Almost every woman who played in Athens bands in the late 1970s and 1980s has told a version of this story. Vocalists Cindy Wilson of the B-52’s and Dana Downs of the Tone Tones, guitar player Vanessa Vego of Mystery Date, and bass player Kelly Noonan of Billy James had never performed music publicly before joining bands. Lynda Stipe and Linda Hopper of Oh OK learned to play and sing, as Stipe put it, “while being in the band.” “We were not musicians,” Claire Horne of the Bar-B-Que Killers, a band that helped pioneer a harder, darker aesthetic locally in the mid-eighties, told me. Backed by a male rhythm section, singer Laura Carter bared her breasts and screamed her desire for both men and women. Horne played guitar “that was dark with a snarl to it.” People always told Horne she was “aloof on stage, but it wasn’t intentional.” “I had a hard time performing,” she insisted. “I had to really concentrate to hit eighty percent of our mark on a given night.” Across the first decade of the Athens music scene, only Kate Pierson, a vocalist and keyboard player in the B-52’s, who had performed as a folksinger, had previous musical experience.

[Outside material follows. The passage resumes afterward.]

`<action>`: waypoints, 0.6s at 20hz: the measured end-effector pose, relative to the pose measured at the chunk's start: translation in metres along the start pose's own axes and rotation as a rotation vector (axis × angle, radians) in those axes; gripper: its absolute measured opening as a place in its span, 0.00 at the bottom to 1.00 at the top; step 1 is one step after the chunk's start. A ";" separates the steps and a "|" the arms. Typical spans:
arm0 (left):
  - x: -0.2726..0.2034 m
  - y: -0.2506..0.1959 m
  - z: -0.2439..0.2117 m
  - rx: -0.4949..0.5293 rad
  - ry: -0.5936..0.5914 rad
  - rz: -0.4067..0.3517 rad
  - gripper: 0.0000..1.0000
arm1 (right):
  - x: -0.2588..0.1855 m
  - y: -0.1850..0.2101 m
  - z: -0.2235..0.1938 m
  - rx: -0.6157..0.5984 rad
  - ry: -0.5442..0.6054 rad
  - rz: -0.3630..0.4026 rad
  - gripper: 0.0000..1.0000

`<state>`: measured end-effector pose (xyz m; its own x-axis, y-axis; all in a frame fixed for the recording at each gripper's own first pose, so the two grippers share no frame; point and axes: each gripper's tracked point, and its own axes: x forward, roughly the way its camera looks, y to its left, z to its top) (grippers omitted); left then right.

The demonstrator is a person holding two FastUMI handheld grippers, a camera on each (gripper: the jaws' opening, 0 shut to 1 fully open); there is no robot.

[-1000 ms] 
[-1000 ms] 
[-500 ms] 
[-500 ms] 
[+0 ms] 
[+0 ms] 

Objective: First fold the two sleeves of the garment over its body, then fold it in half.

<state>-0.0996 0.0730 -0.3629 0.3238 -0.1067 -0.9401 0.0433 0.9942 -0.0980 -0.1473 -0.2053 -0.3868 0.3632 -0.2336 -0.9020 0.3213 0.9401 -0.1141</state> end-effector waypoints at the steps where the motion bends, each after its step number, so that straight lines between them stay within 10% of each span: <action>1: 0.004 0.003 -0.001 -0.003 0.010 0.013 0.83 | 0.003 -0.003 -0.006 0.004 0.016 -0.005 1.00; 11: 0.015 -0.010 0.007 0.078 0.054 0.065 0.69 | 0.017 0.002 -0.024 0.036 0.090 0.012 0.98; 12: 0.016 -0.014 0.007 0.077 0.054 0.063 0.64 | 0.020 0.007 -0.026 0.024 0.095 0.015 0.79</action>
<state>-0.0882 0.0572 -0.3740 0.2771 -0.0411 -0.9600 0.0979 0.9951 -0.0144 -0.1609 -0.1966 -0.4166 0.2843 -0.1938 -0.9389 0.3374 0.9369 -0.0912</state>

My paper will draw on my Karl Miller’s brilliant work on amateur music-making and my own forthcoming narrative history of the Athens music scene based on over one hundred and fifty interviews with participants to explore the relationship between amateurism and gender. In the first decade of the scene, local bohemians’ celebration of amateurism gave women license to play. When bands tried to move beyond the local scene, however, touring and negotiating with labels, the amateurism of women musicians invited sexism. As Lynda Stipe remembered, soundmen told her to pluck her bass harder, that she “played like a girl.” More than once, male audience members unplugged her bass during shows. Ironically, the historical association between women and amateurism worked better for queer, gay, and bisexual men trying to create new ways of being male rockers—Ricky Wilson of the B-52’s, Mark Cline of Love Tractor, Michael Stipe of R.E.M., and Tom Cheek of the Kilkenny Cats, for example—than it did for women.